┏━━
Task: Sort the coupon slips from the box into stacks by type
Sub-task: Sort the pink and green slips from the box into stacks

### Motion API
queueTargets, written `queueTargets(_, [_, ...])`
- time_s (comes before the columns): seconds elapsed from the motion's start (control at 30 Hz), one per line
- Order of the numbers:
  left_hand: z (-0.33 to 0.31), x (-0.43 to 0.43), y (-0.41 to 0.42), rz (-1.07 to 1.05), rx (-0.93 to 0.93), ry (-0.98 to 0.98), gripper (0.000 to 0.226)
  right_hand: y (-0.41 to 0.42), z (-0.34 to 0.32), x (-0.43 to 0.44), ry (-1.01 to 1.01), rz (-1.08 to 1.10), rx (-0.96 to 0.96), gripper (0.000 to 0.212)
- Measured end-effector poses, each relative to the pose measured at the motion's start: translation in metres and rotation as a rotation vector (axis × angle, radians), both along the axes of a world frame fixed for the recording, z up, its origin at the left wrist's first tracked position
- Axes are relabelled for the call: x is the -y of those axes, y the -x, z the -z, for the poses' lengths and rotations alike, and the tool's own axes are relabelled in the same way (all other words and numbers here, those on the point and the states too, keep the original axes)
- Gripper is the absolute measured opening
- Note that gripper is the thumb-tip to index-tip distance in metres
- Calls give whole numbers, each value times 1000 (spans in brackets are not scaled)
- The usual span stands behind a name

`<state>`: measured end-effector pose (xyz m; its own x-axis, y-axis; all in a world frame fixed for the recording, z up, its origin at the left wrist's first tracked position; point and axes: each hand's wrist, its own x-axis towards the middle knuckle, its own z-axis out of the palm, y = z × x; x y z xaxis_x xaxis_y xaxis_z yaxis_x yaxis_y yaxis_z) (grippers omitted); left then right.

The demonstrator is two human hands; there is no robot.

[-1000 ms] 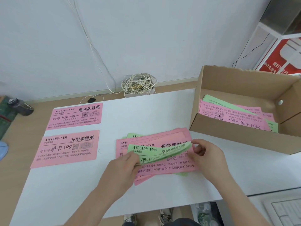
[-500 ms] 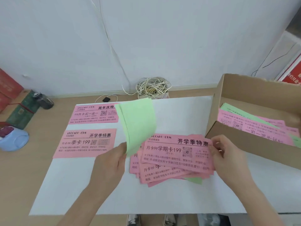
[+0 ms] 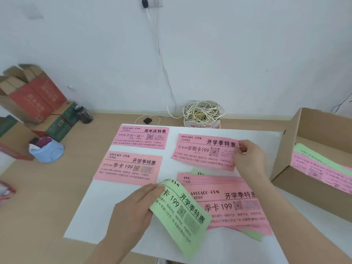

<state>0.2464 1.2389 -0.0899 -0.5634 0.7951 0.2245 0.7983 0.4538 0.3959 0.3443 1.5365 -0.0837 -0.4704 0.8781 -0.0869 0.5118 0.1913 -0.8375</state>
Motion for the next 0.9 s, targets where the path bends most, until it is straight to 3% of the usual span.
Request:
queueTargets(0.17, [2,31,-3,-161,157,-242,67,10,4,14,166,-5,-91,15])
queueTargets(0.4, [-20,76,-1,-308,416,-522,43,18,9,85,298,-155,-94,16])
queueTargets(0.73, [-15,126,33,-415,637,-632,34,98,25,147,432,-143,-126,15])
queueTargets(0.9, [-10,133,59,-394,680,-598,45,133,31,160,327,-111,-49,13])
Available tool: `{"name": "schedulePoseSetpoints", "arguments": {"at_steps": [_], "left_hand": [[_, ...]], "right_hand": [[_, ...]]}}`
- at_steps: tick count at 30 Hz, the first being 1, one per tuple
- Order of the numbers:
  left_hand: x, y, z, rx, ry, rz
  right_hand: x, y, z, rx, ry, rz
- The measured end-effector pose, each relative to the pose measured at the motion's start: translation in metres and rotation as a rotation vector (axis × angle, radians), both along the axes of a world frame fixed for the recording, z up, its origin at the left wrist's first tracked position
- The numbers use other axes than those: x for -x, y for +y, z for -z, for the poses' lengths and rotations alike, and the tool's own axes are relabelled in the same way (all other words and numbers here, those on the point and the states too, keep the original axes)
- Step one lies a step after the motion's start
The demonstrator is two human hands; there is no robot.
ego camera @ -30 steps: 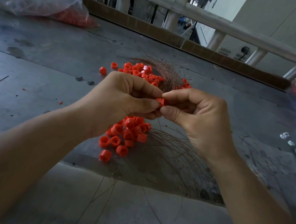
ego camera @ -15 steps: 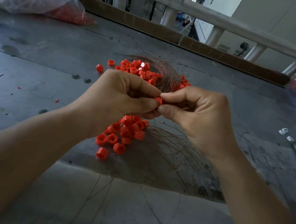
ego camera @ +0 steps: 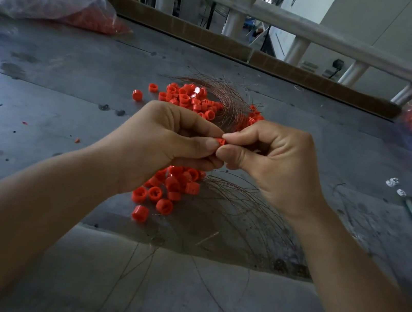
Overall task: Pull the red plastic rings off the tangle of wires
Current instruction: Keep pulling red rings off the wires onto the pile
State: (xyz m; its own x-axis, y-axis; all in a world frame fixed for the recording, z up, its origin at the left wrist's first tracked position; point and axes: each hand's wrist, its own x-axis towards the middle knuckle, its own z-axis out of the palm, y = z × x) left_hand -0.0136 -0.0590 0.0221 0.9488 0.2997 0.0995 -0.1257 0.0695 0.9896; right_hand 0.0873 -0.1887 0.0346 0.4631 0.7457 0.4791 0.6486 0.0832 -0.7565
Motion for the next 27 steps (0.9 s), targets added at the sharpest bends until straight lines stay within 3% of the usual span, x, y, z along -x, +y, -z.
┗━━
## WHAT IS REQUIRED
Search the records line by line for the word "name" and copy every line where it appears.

## YOUR SOLUTION
- The usual span stands behind a name
Available tool: `{"name": "schedulePoseSetpoints", "arguments": {"at_steps": [_], "left_hand": [[_, ...]], "right_hand": [[_, ...]]}}`

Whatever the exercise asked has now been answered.